▶ [Exercise goal] From the entries that follow, reproduce exactly and only the lines from the line with "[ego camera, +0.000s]" to the line with "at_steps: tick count", endpoints included.

▶ [Supplied data]
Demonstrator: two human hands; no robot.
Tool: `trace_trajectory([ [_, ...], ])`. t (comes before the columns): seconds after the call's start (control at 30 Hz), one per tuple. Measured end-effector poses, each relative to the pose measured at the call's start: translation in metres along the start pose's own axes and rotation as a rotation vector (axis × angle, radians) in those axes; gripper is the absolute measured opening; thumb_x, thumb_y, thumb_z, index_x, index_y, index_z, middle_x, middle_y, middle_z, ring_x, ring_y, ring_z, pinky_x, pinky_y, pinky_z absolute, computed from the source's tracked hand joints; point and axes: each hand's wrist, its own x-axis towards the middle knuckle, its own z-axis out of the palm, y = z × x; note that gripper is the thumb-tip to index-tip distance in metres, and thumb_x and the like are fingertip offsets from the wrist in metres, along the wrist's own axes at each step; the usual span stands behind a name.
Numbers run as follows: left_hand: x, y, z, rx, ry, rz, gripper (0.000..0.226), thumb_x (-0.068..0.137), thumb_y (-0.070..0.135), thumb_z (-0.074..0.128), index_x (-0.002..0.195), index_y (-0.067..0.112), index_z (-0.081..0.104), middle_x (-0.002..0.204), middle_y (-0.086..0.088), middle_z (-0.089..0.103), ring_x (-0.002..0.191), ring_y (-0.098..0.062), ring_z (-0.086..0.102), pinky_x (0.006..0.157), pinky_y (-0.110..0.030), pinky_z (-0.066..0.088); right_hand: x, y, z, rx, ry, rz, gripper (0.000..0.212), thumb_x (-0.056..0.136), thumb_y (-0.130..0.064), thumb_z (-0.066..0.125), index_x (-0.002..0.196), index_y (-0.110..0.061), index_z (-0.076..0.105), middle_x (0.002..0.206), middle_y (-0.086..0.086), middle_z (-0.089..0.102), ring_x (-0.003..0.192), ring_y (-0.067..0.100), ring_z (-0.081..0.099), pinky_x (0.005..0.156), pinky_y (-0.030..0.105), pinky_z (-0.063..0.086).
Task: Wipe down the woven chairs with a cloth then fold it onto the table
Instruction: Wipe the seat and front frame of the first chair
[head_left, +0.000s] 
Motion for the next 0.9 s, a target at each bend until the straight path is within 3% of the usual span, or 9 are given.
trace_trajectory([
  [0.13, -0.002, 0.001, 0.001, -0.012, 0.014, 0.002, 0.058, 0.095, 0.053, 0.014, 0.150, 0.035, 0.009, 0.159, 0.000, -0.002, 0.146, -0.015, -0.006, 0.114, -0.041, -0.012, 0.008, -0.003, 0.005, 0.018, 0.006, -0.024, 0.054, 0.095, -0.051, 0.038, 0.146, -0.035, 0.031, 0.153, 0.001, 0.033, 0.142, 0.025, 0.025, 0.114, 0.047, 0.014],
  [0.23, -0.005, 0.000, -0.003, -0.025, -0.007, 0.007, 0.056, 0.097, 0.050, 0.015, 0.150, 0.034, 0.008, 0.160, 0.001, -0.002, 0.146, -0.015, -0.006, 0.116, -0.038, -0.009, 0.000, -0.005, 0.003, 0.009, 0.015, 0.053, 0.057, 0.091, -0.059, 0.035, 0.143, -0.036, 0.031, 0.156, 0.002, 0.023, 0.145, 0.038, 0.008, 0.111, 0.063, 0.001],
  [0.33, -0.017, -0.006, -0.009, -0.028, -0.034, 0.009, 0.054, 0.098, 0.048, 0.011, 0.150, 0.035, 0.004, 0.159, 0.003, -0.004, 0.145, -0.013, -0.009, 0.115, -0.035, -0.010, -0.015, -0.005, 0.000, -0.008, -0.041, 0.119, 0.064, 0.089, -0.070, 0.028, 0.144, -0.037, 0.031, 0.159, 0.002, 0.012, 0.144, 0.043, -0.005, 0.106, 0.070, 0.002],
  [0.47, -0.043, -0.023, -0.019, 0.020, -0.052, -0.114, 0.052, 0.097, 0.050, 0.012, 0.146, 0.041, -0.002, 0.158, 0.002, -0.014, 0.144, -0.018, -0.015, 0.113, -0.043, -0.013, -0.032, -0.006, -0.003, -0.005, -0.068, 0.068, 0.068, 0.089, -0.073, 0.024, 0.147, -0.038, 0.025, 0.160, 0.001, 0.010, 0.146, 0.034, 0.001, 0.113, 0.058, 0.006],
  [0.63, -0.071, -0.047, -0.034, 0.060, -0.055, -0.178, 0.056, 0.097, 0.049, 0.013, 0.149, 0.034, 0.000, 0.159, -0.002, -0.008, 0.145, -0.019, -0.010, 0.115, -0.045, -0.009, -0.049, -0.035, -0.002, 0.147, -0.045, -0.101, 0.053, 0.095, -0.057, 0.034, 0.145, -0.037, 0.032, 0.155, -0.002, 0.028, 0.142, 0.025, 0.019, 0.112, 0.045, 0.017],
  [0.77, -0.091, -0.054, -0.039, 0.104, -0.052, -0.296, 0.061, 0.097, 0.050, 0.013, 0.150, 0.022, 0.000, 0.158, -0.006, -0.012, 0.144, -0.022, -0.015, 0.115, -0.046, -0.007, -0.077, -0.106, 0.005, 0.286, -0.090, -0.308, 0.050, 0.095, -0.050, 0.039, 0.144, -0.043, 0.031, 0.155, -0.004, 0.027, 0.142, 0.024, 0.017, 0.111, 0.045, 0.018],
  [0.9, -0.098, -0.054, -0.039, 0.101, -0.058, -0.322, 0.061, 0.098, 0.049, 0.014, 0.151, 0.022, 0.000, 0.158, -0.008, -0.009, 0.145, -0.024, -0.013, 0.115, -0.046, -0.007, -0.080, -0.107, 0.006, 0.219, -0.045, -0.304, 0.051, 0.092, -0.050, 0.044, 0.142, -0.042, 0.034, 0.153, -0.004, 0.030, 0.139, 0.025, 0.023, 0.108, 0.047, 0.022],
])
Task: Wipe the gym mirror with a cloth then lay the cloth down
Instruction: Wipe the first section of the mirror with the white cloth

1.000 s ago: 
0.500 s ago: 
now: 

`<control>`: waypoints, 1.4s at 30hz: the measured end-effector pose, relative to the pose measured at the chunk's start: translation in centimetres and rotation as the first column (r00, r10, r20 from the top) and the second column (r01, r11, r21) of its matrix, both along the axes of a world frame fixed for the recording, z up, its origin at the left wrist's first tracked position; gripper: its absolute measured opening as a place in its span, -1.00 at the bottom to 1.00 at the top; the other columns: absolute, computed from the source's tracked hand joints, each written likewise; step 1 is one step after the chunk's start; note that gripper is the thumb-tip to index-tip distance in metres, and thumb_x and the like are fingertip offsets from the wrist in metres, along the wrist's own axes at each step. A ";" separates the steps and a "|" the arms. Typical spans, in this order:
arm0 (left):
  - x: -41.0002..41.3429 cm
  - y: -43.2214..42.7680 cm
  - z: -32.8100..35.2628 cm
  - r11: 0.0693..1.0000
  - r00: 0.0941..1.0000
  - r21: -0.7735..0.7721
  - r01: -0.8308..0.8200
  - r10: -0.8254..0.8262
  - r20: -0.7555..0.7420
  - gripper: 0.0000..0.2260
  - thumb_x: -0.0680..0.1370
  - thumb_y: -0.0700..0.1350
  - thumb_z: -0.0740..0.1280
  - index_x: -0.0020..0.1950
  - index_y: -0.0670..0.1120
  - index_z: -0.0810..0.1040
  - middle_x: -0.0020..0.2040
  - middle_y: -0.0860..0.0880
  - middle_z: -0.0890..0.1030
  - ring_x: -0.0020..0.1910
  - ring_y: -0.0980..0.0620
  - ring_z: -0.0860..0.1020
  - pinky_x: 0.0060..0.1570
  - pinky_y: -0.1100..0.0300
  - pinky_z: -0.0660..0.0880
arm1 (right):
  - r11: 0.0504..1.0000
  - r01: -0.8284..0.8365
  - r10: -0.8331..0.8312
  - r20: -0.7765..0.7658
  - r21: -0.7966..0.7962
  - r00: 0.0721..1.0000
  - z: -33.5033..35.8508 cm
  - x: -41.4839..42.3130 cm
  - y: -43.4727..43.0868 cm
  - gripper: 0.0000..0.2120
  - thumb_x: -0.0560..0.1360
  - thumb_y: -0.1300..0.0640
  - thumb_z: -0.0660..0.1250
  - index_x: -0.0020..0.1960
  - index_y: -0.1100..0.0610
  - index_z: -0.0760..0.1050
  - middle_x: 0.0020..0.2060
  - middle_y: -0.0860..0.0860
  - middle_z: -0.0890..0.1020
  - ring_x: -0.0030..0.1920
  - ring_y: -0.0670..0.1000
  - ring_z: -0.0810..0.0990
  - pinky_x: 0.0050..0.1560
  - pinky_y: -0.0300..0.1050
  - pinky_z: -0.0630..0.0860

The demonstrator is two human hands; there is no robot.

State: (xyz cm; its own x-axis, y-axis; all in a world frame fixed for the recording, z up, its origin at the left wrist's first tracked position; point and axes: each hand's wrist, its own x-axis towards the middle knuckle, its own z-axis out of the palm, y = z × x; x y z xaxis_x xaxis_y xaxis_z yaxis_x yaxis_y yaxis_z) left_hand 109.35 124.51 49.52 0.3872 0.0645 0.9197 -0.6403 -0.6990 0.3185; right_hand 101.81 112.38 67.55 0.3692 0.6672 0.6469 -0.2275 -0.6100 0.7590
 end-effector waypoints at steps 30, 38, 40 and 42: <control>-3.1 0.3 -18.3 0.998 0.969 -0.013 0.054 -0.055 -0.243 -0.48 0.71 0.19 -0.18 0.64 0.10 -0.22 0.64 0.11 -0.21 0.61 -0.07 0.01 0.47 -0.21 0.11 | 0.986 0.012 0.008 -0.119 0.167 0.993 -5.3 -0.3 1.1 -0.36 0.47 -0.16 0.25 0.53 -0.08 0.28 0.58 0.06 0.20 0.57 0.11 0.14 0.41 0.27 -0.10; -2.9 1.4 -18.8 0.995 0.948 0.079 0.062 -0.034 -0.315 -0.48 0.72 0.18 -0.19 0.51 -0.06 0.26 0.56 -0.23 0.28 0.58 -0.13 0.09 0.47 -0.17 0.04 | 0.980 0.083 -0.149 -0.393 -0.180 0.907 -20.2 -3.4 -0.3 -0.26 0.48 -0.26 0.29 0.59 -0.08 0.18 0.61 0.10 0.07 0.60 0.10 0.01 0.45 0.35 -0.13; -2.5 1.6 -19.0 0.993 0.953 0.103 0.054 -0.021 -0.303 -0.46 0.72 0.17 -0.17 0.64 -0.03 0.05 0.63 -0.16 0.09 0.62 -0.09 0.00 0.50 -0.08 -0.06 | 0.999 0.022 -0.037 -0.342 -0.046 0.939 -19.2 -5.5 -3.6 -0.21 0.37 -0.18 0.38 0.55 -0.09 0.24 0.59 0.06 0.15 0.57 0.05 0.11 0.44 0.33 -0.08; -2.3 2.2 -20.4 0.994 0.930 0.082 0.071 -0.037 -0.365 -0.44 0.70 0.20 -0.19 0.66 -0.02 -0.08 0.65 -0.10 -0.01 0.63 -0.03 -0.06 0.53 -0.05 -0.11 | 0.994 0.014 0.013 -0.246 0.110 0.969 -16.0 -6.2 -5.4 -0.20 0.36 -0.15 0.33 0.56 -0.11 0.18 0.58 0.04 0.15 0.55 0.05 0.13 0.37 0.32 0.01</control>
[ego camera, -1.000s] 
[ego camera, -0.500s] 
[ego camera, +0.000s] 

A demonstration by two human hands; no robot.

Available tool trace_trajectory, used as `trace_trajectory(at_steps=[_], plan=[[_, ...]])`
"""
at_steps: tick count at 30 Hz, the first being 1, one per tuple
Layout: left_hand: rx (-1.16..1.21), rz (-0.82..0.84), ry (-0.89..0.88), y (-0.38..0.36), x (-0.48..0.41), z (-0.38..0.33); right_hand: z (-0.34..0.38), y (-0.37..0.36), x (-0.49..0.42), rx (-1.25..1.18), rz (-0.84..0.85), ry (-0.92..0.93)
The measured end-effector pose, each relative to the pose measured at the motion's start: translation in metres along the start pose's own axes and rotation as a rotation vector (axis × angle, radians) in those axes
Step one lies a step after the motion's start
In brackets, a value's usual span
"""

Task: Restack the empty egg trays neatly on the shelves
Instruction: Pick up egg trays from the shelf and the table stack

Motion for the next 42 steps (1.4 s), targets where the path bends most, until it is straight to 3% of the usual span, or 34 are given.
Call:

▶ [Answer to this task]
[ego camera, +0.000s] 

A demonstration by two human hands; no robot.

Available tool trace_trajectory, used as `trace_trajectory(at_steps=[_], plan=[[_, ...]])`
"""
at_steps: tick count at 30 Hz, the first being 1, one per tuple

This exercise requires no further work.